Goessling spent a large portion of her career, from 2004 to 2015, as the executive director and chief legal counsel of Southeastern Legal Foundation (SLF), a conservative legal group.
While Goessling was employed at SLF, they advocated for a ban on same-sex marriage and also sued the governor of Alabama for offering driver’s license exams in non-English languages.
In 2009, the organization also challenged the US Environmental Protection Agency’s report. The report stated climate change threatens public health and future generations, with humans mainly responsible.
Smeal continued: ‘In each of these different communities, there [are] different complexities. The person who runs the office must not only understand that, but also be sympathetic to it.
‘We’re worried that a vote for her would exclude LGBTQ and immigrant survivors from protections and resources.’
Advocacy for guns
Some activists expressed concerns specifically about Goessling’s pro-gun stance.

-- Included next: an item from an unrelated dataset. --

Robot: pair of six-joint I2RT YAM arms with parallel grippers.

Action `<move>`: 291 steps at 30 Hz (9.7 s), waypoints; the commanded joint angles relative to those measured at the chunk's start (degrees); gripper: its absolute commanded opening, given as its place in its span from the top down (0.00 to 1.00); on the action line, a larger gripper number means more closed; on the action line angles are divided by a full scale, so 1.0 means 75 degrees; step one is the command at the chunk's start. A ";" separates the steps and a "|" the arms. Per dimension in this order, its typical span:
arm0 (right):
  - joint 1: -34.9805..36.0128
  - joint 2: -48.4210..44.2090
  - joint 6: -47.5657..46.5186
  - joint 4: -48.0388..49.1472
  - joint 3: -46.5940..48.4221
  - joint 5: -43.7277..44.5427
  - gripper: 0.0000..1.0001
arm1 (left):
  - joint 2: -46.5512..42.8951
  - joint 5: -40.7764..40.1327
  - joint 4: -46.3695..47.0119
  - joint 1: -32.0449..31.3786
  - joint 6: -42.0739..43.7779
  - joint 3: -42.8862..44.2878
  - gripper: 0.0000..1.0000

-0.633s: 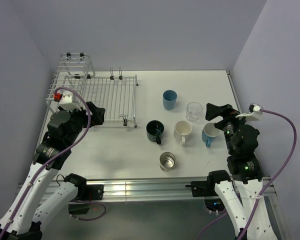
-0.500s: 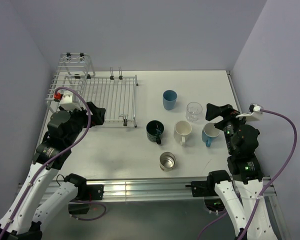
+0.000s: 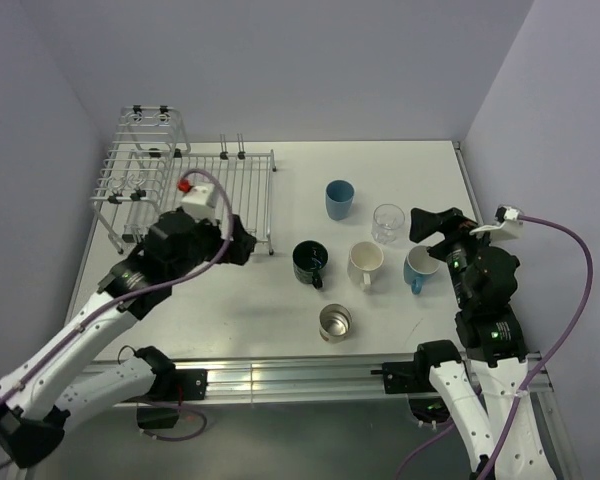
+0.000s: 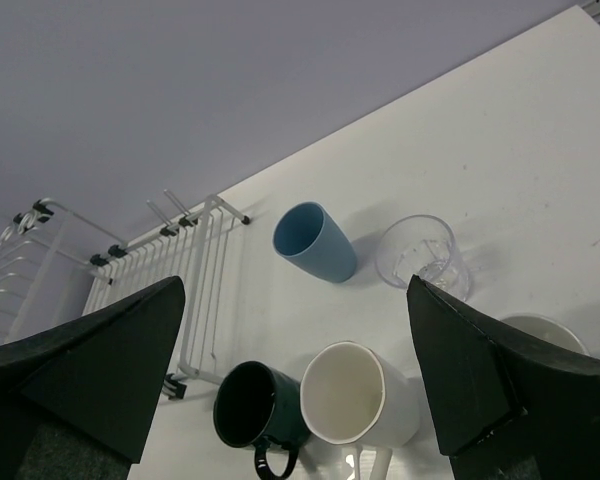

In 2007, following the deadly shooting at Virginia Tech, Goessling reportedly said at a panel on gun rights that her ‘best friend is my Glock’.
One year later, she wrote an amicus brief arguing that possession of firearms helps protect women from sexual violence.
Susan Sorenson, a gun violence researcher at the University of Pennsylvania, said no research supports this claim, however.
‘Some might find it to be an appealing idea, but we don’t have any research that supports it,’ she explained. ‘What we do know is that women who purchase a handgun are more likely, in the days, weeks, months and years afterwards, to be the victim of homicide and suicide.’
While it is not known precisely how many LGBTI people are the victims of gun violence, guns are responsible for the majority of preventable violence. They account for 68% of homicides in the US each year. The presence of gun increases the risks for both homicide and suicide.